[Stored entries]
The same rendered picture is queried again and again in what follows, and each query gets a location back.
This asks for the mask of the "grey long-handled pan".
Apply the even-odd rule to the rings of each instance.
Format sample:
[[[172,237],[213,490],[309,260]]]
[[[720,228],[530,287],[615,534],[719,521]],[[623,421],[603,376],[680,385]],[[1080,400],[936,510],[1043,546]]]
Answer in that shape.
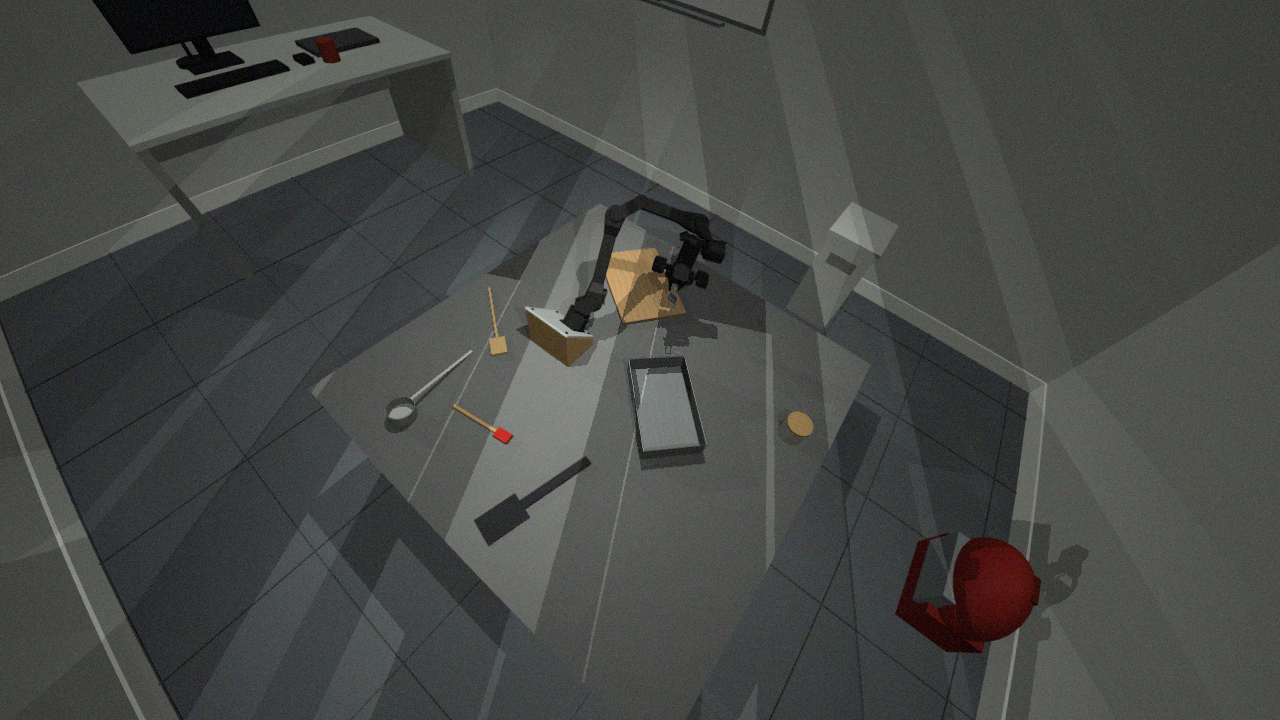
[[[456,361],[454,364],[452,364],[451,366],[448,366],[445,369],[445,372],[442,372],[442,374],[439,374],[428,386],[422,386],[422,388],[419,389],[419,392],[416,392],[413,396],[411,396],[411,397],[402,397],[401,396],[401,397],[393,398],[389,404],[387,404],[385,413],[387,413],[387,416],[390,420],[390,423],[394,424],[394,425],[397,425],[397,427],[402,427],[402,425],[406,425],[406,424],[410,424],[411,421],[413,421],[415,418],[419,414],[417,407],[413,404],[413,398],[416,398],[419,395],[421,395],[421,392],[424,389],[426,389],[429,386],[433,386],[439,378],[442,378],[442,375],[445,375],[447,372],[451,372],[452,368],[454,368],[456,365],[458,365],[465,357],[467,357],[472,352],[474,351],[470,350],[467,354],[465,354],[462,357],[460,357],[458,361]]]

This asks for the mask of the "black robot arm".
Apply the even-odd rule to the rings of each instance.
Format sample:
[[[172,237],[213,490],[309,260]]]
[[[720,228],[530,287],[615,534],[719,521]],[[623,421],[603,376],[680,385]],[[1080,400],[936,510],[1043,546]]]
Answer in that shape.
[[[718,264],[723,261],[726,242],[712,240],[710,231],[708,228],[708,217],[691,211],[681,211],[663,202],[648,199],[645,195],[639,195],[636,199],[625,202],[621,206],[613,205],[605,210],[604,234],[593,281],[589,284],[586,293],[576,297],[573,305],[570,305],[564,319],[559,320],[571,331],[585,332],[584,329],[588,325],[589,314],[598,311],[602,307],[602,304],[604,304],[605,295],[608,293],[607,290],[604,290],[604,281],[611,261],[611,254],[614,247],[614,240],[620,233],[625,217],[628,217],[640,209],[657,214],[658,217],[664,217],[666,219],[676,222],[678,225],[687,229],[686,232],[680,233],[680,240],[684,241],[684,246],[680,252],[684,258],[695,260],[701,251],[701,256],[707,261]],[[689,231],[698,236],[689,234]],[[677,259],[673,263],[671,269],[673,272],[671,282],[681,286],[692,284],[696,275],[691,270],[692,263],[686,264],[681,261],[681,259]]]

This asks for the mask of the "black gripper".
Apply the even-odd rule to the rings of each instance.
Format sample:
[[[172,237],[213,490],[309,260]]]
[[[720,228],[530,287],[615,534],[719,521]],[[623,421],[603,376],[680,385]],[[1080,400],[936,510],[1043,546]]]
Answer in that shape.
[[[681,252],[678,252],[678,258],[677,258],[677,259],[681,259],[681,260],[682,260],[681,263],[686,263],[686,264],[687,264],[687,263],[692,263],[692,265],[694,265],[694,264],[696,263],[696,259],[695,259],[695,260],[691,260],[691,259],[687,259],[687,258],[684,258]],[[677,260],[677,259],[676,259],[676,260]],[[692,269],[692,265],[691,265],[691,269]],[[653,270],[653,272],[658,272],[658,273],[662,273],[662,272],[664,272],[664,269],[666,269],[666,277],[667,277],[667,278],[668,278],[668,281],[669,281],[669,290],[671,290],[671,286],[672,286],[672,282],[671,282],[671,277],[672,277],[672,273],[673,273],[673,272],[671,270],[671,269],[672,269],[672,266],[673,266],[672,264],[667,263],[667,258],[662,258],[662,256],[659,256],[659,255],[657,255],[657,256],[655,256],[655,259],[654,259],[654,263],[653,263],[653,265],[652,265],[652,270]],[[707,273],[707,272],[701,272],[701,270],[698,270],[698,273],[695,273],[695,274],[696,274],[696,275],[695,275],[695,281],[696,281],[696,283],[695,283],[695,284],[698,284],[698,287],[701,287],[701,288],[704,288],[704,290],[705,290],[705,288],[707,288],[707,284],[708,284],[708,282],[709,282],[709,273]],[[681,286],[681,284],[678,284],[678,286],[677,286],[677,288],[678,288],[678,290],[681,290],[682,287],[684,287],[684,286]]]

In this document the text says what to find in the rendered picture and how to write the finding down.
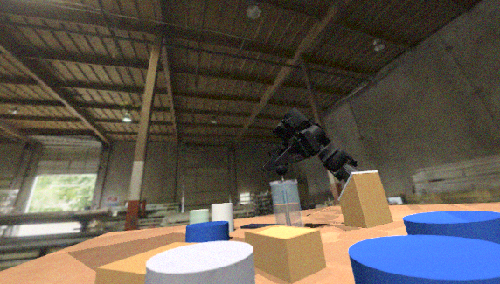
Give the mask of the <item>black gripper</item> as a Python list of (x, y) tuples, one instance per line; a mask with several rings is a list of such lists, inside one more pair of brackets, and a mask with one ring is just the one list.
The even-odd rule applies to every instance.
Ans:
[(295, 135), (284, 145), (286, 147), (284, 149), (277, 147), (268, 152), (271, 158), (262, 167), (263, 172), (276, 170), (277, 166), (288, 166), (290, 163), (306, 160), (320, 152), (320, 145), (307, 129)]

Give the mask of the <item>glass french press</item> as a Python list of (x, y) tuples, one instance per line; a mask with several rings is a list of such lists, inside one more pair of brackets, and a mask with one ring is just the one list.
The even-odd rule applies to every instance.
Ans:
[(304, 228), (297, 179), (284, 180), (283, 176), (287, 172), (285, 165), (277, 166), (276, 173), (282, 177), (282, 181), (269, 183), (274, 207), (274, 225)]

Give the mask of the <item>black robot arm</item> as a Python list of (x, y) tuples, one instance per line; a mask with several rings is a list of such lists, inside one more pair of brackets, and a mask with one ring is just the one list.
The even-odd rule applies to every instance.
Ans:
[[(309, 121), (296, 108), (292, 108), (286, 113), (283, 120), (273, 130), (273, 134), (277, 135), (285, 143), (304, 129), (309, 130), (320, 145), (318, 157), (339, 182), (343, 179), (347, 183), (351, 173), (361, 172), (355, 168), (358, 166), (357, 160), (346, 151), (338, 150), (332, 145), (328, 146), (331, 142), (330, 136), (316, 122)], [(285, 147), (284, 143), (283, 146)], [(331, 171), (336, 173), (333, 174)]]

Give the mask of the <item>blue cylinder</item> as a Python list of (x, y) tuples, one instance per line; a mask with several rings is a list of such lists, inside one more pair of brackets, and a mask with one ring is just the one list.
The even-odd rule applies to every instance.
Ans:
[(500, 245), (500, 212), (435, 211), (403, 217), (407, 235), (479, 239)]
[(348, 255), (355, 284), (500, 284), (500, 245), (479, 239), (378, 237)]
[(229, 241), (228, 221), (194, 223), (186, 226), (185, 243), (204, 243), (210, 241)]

* _TASK GOAL_:
Every entry, word for word, should be given again; the pictures are not part of the copy.

* _RESULT OF THE EXERCISE_:
The same rendered picture is queried again and again in what follows, and each query gets a location back.
This asks for the mask of the "grey long-handled pan".
Apply the even-odd rule to the rings of each instance.
Format sample:
[[[172,237],[213,490],[309,260]]]
[[[720,228],[530,287],[615,534],[719,521]],[[623,421],[603,376],[680,385]],[[1080,400],[936,510],[1043,546]]]
Answer in that shape.
[[[456,361],[454,364],[452,364],[451,366],[448,366],[445,369],[445,372],[442,372],[442,374],[439,374],[428,386],[422,386],[422,388],[419,389],[419,392],[416,392],[413,396],[411,396],[411,397],[402,397],[401,396],[401,397],[393,398],[389,404],[387,404],[385,413],[387,413],[387,416],[390,420],[390,423],[394,424],[394,425],[397,425],[397,427],[402,427],[402,425],[406,425],[406,424],[410,424],[411,421],[413,421],[415,418],[419,414],[417,407],[413,404],[413,398],[416,398],[419,395],[421,395],[421,392],[424,389],[426,389],[429,386],[433,386],[439,378],[442,378],[442,375],[445,375],[447,372],[451,372],[452,368],[454,368],[456,365],[458,365],[465,357],[467,357],[472,352],[474,351],[470,350],[467,354],[465,354],[462,357],[460,357],[458,361]]]

This asks for the mask of the "black robot arm".
Apply the even-odd rule to the rings of each instance.
Format sample:
[[[172,237],[213,490],[309,260]]]
[[[720,228],[530,287],[615,534],[719,521]],[[623,421],[603,376],[680,385]],[[1080,400],[936,510],[1043,546]]]
Answer in that shape.
[[[718,264],[723,261],[726,242],[712,240],[710,231],[708,228],[708,217],[691,211],[681,211],[663,202],[648,199],[645,195],[639,195],[636,199],[625,202],[621,206],[613,205],[605,210],[604,234],[593,281],[589,284],[586,293],[576,297],[573,305],[570,305],[564,319],[559,320],[571,331],[585,332],[584,329],[588,325],[589,314],[598,311],[602,307],[602,304],[604,304],[605,295],[608,293],[607,290],[604,290],[604,281],[611,261],[611,254],[614,247],[614,240],[620,233],[625,217],[628,217],[640,209],[657,214],[658,217],[664,217],[666,219],[676,222],[678,225],[687,229],[686,232],[680,233],[680,240],[684,241],[684,246],[680,252],[684,258],[695,260],[701,251],[701,256],[707,261]],[[689,231],[698,236],[689,234]],[[677,259],[673,263],[671,269],[673,272],[671,282],[681,286],[692,284],[696,275],[691,270],[692,263],[686,264],[681,261],[681,259]]]

This asks for the mask of the "black gripper".
Apply the even-odd rule to the rings of each instance.
Format sample:
[[[172,237],[213,490],[309,260]]]
[[[720,228],[530,287],[615,534],[719,521]],[[623,421],[603,376],[680,385]],[[1080,400],[936,510],[1043,546]]]
Answer in that shape.
[[[681,252],[678,252],[678,258],[677,258],[677,259],[681,259],[681,260],[682,260],[681,263],[686,263],[686,264],[687,264],[687,263],[692,263],[692,265],[694,265],[694,264],[696,263],[696,259],[695,259],[695,260],[691,260],[691,259],[687,259],[687,258],[684,258]],[[677,260],[677,259],[676,259],[676,260]],[[692,269],[692,265],[691,265],[691,269]],[[653,270],[653,272],[658,272],[658,273],[662,273],[662,272],[664,272],[664,269],[666,269],[666,277],[667,277],[667,278],[668,278],[668,281],[669,281],[669,290],[671,290],[671,286],[672,286],[672,282],[671,282],[671,277],[672,277],[672,273],[673,273],[673,272],[671,270],[671,269],[672,269],[672,266],[673,266],[672,264],[667,263],[667,258],[662,258],[662,256],[659,256],[659,255],[657,255],[657,256],[655,256],[655,259],[654,259],[654,263],[653,263],[653,265],[652,265],[652,270]],[[707,273],[707,272],[701,272],[701,270],[698,270],[698,273],[695,273],[695,274],[696,274],[696,275],[695,275],[695,281],[696,281],[696,283],[695,283],[695,284],[698,284],[698,287],[701,287],[701,288],[704,288],[704,290],[705,290],[705,288],[707,288],[707,284],[708,284],[708,282],[709,282],[709,273]],[[681,286],[681,284],[678,284],[678,286],[677,286],[677,288],[678,288],[678,290],[681,290],[682,287],[684,287],[684,286]]]

In this document the text says what to find in the rendered picture and how to write the finding down.
Give the mask of the <item>black gripper</item> as a Python list of (x, y) tuples, one instance per line; a mask with several rings is a list of such lists, inside one more pair of brackets, and a mask with one ring is just the one list.
The even-odd rule applies to every instance.
Ans:
[(295, 135), (284, 145), (286, 147), (284, 149), (277, 147), (268, 152), (271, 158), (262, 167), (263, 172), (276, 170), (277, 166), (288, 166), (290, 163), (306, 160), (320, 152), (320, 145), (307, 129)]

Give the mask of the <item>glass french press</item> as a Python list of (x, y) tuples, one instance per line; a mask with several rings is a list of such lists, inside one more pair of brackets, and a mask with one ring is just the one list.
The even-odd rule applies to every instance.
Ans:
[(304, 228), (297, 179), (284, 180), (283, 176), (287, 172), (285, 165), (277, 166), (276, 173), (282, 177), (282, 181), (269, 183), (274, 207), (274, 225)]

Give the mask of the <item>black robot arm</item> as a Python list of (x, y) tuples, one instance per line; a mask with several rings is a list of such lists, inside one more pair of brackets, and a mask with one ring is just the one list.
The even-odd rule applies to every instance.
Ans:
[[(309, 121), (296, 108), (292, 108), (286, 113), (283, 120), (273, 130), (273, 134), (277, 135), (285, 143), (304, 129), (309, 130), (320, 145), (318, 157), (339, 182), (343, 179), (347, 183), (351, 173), (361, 172), (355, 168), (358, 166), (357, 160), (346, 151), (338, 150), (332, 145), (328, 146), (331, 142), (330, 136), (316, 122)], [(285, 147), (284, 143), (283, 146)], [(331, 171), (336, 173), (333, 174)]]

Give the mask of the <item>blue cylinder</item> as a Python list of (x, y) tuples, one instance per line; a mask with several rings is a list of such lists, inside one more pair of brackets, and a mask with one ring is just the one list.
The even-odd rule applies to every instance.
Ans:
[(500, 245), (500, 212), (435, 211), (403, 217), (407, 235), (479, 239)]
[(348, 255), (355, 284), (500, 284), (500, 245), (479, 239), (378, 237)]
[(229, 241), (228, 221), (194, 223), (186, 226), (185, 243), (204, 243), (210, 241)]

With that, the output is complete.